Alger la Blanche

Condition de la femme algérienne : Nuptialité et condition de la femme au Maghreb

La nuptialité dans les pays du Maghreb met en relief la contradiction naît de la volonté de modernisation des différents États avec la volonté de se concilier les forces conservatrices de la société (La femme algérienne se retrouve donc piégée).

Ils sont pris en tenaille entre la nécessité de faire dans leur législation une place de plus en plus grande au droit positif et la nécessité de l’application du droit musulman affirmation de leur islamité pour contrer le développement des courants islamistes extrémistes. Qu'en est-il de la condition de la femme algérienne dans ce cas?

Ces courants et les milieux conservateurs considèrent que la polygamie, la répudiation et le tutorat matrimonial font partie intégrante de la religion musulmane. À l’exception de la Tunisie, les différents États du Maghreb ont choisi de prendre des dispositions législatives et juridiques qui atténuent sans les éliminer des pratiques jugées d’un autre âge par une frange minoritaire mais influente de leur population respective.

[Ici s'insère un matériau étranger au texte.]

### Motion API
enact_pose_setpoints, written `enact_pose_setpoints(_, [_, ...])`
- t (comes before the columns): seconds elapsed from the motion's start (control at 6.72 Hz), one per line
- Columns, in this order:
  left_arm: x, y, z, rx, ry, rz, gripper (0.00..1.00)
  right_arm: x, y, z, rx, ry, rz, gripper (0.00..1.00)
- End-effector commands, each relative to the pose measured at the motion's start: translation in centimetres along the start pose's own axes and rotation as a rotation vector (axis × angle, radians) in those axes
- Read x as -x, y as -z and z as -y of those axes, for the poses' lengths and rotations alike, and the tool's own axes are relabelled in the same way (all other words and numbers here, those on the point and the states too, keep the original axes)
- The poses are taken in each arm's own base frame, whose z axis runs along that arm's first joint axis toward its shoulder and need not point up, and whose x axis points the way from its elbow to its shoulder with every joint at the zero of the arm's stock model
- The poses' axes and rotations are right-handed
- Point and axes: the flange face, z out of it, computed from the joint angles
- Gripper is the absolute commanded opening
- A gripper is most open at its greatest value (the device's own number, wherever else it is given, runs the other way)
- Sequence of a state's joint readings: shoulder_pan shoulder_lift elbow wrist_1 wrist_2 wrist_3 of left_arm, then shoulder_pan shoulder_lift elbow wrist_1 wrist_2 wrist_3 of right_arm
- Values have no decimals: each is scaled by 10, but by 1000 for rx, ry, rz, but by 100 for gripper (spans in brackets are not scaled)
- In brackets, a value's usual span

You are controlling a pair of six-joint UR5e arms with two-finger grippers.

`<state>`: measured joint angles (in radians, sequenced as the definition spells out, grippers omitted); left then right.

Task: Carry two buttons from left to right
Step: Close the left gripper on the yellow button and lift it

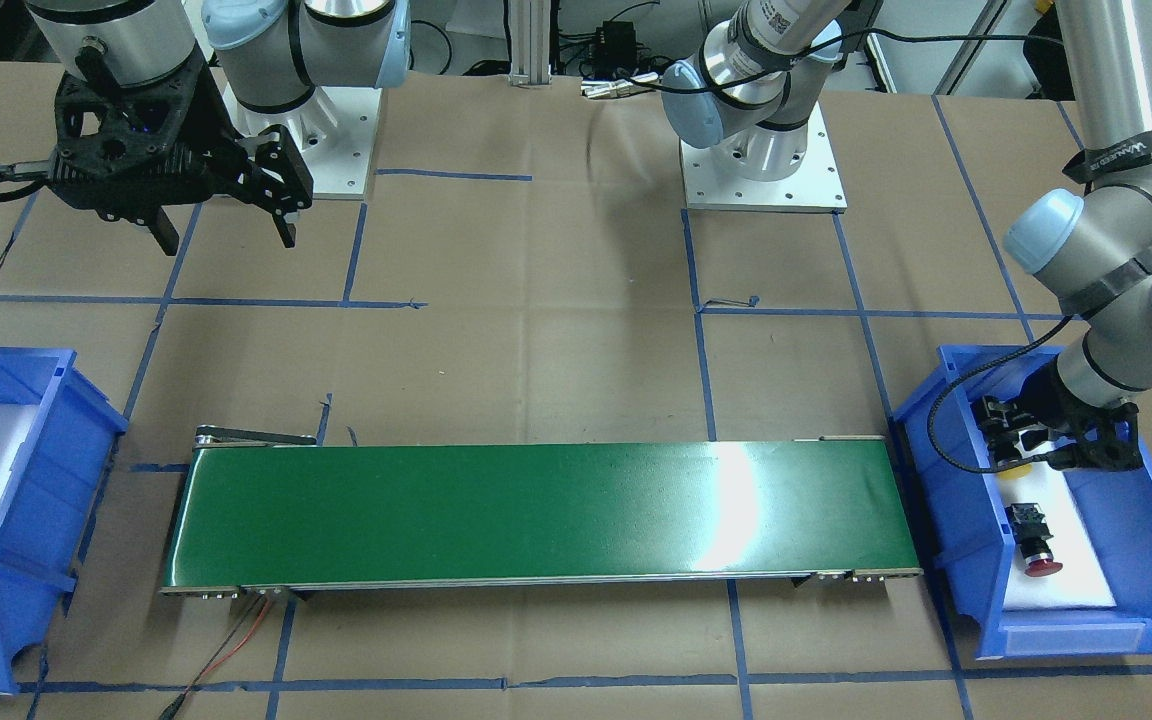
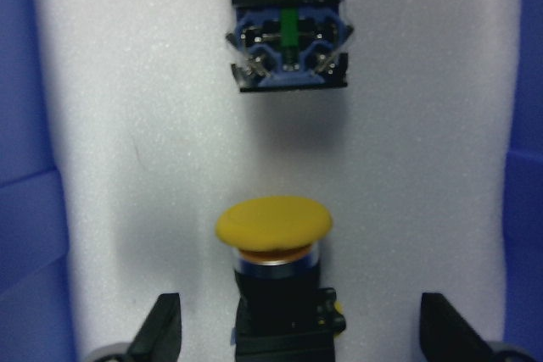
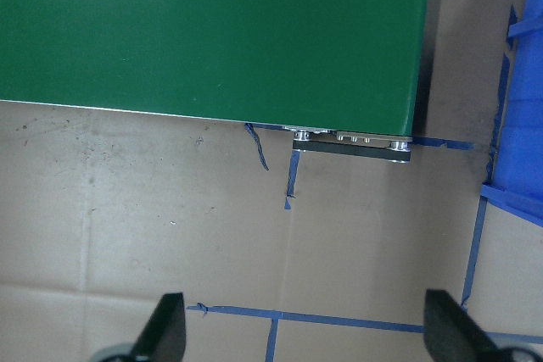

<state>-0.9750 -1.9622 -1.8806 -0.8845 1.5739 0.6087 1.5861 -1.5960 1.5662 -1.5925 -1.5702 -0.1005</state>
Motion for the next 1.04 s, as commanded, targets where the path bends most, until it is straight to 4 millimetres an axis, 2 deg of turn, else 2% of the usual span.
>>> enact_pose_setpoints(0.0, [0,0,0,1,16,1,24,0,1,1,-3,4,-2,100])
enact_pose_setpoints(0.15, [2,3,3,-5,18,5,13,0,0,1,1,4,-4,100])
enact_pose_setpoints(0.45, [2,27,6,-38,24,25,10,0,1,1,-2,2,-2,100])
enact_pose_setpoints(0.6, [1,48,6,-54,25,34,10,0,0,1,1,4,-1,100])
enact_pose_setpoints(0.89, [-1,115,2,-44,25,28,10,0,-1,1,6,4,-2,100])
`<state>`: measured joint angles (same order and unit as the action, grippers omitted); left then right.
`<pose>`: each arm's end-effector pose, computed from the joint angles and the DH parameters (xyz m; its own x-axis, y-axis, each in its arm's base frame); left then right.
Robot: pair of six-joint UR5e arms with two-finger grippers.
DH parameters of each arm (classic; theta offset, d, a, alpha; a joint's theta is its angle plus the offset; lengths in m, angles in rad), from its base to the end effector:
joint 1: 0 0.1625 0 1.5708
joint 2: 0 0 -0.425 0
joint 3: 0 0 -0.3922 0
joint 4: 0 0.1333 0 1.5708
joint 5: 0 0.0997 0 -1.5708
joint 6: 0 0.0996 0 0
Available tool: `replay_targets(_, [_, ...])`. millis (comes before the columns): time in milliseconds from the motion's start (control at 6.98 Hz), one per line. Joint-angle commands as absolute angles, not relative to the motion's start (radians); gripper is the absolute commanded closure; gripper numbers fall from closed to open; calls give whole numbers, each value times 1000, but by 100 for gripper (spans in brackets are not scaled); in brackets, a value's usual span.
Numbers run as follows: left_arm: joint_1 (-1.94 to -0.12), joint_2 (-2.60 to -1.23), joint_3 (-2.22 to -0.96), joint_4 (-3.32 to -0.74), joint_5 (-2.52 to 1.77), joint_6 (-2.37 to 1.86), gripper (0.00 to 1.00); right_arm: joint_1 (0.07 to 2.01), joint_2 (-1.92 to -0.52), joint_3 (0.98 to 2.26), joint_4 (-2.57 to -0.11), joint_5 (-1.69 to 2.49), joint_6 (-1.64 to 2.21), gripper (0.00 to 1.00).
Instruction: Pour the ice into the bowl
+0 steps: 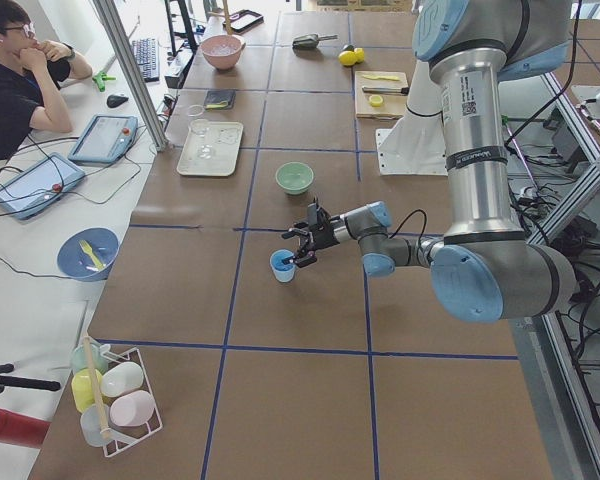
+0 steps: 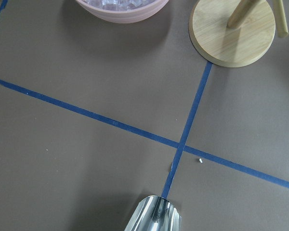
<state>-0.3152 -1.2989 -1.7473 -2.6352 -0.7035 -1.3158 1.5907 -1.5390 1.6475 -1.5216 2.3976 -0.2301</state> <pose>0.3020 -0.3186 0.5635 0.7222 -0.0638 -0.6888 0.6366 0.4508 0.6257 0.0702 -0.5112 0.5958 0.6660 -0.3246 0.6717 0.1358 0.9381 0.3186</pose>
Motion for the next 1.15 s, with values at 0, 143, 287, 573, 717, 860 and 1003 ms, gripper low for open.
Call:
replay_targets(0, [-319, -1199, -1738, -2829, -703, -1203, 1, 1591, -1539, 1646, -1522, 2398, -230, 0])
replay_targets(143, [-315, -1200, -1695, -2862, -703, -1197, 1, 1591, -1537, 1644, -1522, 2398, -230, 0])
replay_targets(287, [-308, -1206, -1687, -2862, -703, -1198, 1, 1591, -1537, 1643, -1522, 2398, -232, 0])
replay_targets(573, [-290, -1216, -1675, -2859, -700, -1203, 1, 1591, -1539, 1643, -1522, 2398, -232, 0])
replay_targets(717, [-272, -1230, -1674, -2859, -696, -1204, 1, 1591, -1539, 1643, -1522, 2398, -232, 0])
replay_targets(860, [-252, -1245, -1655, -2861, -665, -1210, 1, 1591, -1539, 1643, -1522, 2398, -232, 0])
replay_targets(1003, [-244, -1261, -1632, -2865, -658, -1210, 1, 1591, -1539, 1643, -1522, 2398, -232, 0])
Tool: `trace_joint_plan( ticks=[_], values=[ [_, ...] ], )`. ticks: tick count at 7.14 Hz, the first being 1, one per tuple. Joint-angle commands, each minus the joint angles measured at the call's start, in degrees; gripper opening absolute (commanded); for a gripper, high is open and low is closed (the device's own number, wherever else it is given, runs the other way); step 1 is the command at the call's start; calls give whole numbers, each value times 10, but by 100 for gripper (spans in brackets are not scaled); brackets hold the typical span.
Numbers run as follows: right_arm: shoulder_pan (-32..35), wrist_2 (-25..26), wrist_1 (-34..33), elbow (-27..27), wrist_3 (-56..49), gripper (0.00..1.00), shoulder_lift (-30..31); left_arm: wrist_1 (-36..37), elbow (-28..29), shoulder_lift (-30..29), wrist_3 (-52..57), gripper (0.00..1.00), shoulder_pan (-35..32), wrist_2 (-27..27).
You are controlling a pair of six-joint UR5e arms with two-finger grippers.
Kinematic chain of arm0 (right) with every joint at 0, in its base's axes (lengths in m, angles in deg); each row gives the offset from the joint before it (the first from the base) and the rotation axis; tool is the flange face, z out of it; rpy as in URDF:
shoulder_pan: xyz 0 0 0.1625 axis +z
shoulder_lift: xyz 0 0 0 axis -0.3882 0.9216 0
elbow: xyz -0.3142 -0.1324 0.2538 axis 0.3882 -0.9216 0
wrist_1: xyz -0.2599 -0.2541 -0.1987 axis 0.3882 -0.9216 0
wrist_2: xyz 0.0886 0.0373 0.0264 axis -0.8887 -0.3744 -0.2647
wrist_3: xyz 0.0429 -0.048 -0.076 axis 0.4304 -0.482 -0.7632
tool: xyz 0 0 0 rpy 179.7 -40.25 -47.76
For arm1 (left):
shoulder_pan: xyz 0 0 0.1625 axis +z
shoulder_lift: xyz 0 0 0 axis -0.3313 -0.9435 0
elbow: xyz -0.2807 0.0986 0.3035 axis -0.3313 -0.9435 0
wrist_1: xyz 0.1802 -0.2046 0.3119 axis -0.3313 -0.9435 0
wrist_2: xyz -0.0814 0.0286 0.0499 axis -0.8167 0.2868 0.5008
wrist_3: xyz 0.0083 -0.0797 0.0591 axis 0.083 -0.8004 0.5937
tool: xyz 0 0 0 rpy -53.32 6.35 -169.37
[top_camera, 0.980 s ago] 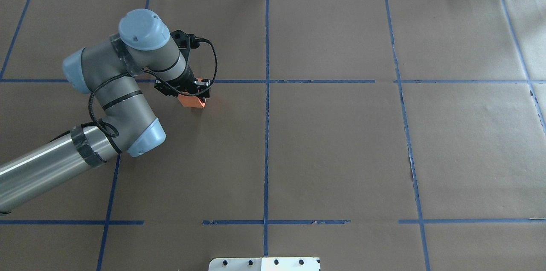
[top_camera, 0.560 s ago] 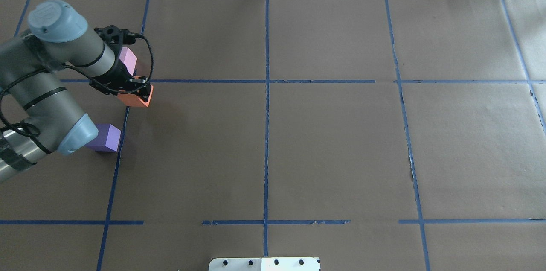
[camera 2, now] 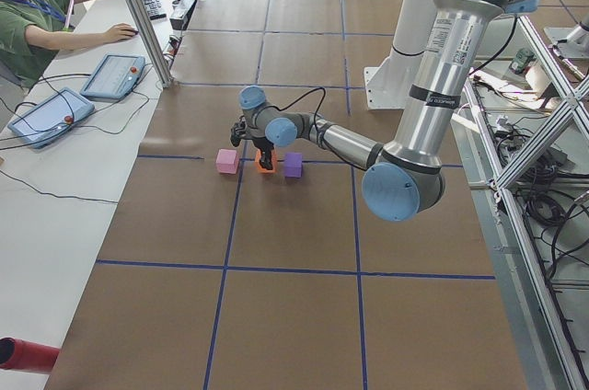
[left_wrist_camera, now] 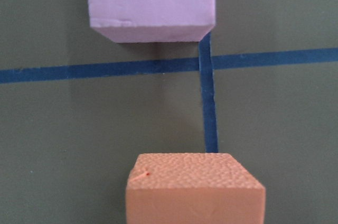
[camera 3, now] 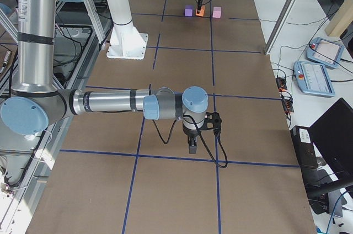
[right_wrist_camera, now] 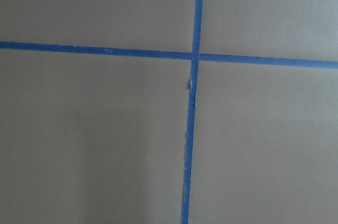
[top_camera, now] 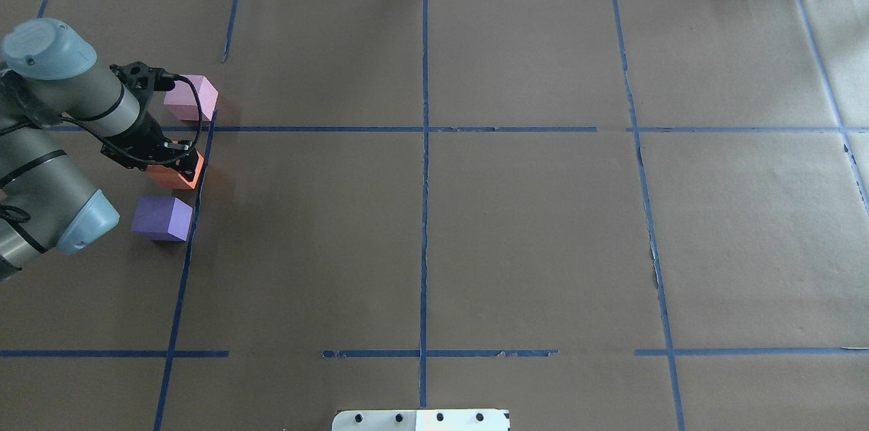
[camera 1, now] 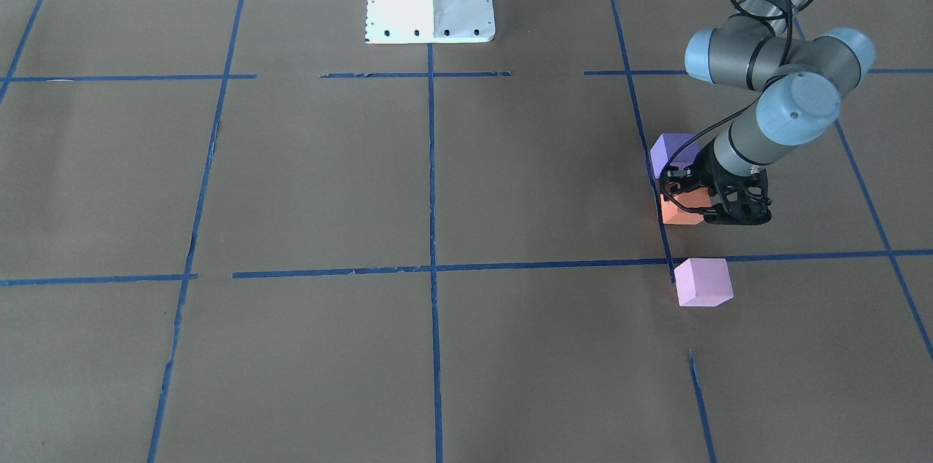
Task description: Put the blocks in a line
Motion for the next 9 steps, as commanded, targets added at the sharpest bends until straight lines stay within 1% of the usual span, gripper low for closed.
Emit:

Le travail de recherche s’appuiera sur les statistiques de la nuptialité des différents pays pour détecter les modifications intervenues dans la société en les mettant en parallèle avec les dispositifs législatifs et juridiques. Il s’agit d’analyser les influences réciproques entre les transformations dans la société révélées par les statistiques et les dispositifs législatifs existant (entravant ou favorisant les transformations détectées). Le travail d’analyse s’évertuera à mettre en évidence les tensions qui peuvent naître d’une telle situation. Ces tensions peuvent être d’ordre politique (Algérie par exemple autour du code de la famille) ou alors d’ordre inter générationnels (problème que pose le contrôle des jeunes couples et la sexualité des jeunes femmes célibataires par le groupe familial dans tous les pays du Maghreb).

Ce travail a été largement engagé en ce qui concerne l’Algérie, avec la profondeur historique que permet l’existence de données statistique sur la nuptialité fournis par la statistique générale de l’Algérie depuis 1875. Un professeur de la faculté de droit de Douai, Nouredine Sadi, est chargé de la mise en forme des aspects juridiques et législatifs du travail. Sa publication interviendra probablement au courant de l’année prochaine. Dans les prochains mois un travail similaire doit être réalisé pour le Maroc et la Tunisie et probablement la Libye et la Mauritanie. Le travail statistique sera complété par un travail cartographique (au niveau des unités territoriales équivalentes aux départements français) pour mettre en évidence les aspects régionaux susceptibles de révélées un certain nombre de similarité (division Nord-Sud, régions frontalières, etc.).

L’ambition dans la réalisation du même travail pour les différents pays du Maghreb, est dans une jonction avec les travaux qui sont réalisés dans le même domaine concernant les pays du Machrek avec l’espoir au bout du compte d’arriver à une véritable histoire du mariage dans les pays musulmans ; naturellement cette histoire du mariage sera faite en prenant en considération les problèmes vécus par les sociétés considérées et les politiques des états des différents pays en relation avec le statut de la femme dans ces sociétés. Inutile de préciser que c’est un travail de longue haleine, c’est pourquoi le regroupement et le traitement les données statistiques concernant la nuptialité des différents pays, ainsi que les problèmes juridiques liés à la nuptialité peuvent constituer un objectif intermédiaire raisonnable.